«La questione giustizia non è secondaria o tecnica, ma è un pezzo fondamentale del problema Italia degli ultimi 30 anni». Ne è fortemente convinto il politologo Giovanni Orsina, direttore della Luiss School of Government, che, a 24 ore dall'apertura dei seggi, descrive così il clima che ha preceduto il voto sui cinque quesiti referendari sulla giustizia.
Perché è importante andare a votare?
«È importante andare a votare perché il tema dei rapporti fra politica e giustizia è uno dei temi cruciali degli ultimi 30 anni. Si può, magari, sostenere che non fosse opportuno fare il referendum ma nel momento in cui il referendum c'è, è importante votare».

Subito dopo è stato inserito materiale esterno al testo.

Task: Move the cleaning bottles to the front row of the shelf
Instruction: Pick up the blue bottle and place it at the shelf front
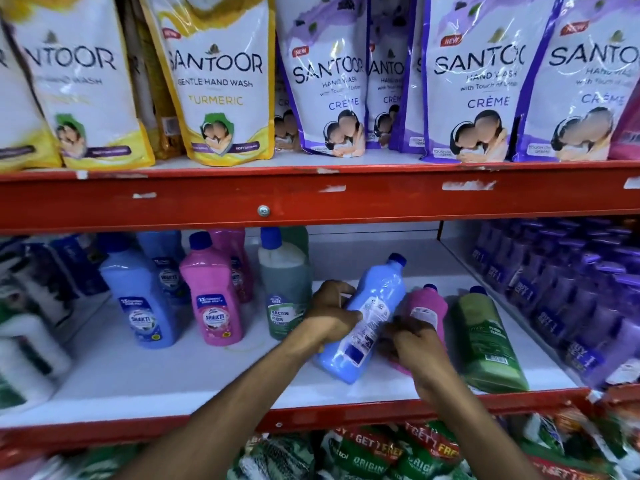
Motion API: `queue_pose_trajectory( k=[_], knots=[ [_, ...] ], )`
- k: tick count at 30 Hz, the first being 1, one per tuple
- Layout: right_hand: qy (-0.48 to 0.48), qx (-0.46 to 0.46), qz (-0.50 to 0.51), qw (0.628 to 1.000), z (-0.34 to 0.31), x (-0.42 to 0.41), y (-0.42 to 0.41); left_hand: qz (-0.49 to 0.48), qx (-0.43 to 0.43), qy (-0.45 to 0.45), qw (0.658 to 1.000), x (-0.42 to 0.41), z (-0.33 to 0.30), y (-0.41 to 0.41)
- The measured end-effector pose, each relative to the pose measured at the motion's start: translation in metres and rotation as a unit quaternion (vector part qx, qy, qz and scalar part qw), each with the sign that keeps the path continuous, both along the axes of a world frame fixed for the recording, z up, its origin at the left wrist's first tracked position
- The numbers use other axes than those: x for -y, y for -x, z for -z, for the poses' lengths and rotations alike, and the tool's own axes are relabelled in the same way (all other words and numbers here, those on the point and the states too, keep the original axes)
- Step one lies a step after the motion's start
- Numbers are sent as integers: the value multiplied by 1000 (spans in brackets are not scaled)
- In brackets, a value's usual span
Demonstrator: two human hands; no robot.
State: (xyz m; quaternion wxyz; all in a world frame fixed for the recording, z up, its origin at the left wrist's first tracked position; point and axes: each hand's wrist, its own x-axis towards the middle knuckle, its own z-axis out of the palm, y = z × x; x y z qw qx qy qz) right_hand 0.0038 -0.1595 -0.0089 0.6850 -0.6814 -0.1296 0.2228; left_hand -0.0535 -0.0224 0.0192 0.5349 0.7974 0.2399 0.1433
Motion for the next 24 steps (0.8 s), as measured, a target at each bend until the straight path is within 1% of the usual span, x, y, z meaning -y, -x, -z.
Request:
queue_pose_trajectory(
  k=[3,5,7,10,14,19,24],
  knots=[
    [-94,4,-42,995,-3,-4,28,31,44,-10,998,-4,-12,39],
    [-129,17,-62,990,-3,-11,46,40,71,-28,996,-10,-21,71],
    [-143,39,-73,986,-5,-22,71,43,87,-43,994,-24,-26,105],
    [-113,114,-62,985,-4,-47,107,37,102,-59,992,-52,-24,150],
    [-85,198,-40,976,-5,-92,165,13,143,-77,987,-96,-14,211],
    [-67,263,-36,962,-7,-154,227,-25,172,-99,980,-156,7,269],
    [-46,309,-33,949,-2,-199,251,-33,184,-105,977,-192,18,295]
  ],
)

Quanto hanno inciso le rivelazioni sul sistema Palamara sull'opinione pubblica?
«Hanno inciso, però non enormemente. Sicuramente hanno contribuito ad abbassare la credibilità della magistratura agli occhi degli italiani. Hanno creato una sorta di sensazione diffusa che anche la magistratura sia un corpo rovinato e che anche delle istituzioni giudiziarie non ci si possa fidare».
Dal 1993 a oggi la magistratura sembra aver superato i propri confini. Se passassero i referendum, vi sarà un riequilibrio dei poteri?
«Sarebbe un passo in avanti, ma è chiaro che ci sarebbe da fare un lavoro molto più sistematico di riordinamento. La direzione è quella di riportare un pochino la magistratura sotto controllo».
Anche molti amministratori locali di centrosinistra voteranno per l'abolizione della legge Severino. Quali le principali storture di quella legge?
«Il referendum eliminerebbe completamente l'incandidabilità dei condannati, mentre si dovrebbe eliminare l'incandidabilità di chi non è stato condannato in via definitiva».
La riforma Cartabia risolverebbe, almeno in parte, i temi posti dai quesiti referendari?
«Su alcuni aspetti come la
separazione delle carriere, la riforma Cartabia fa un passo nella stessa direzione del referendum. Un passo meno radicale, però pur sempre un passo in quella direzione. Anche in questo caso credo ci sia bisogno di molto di più».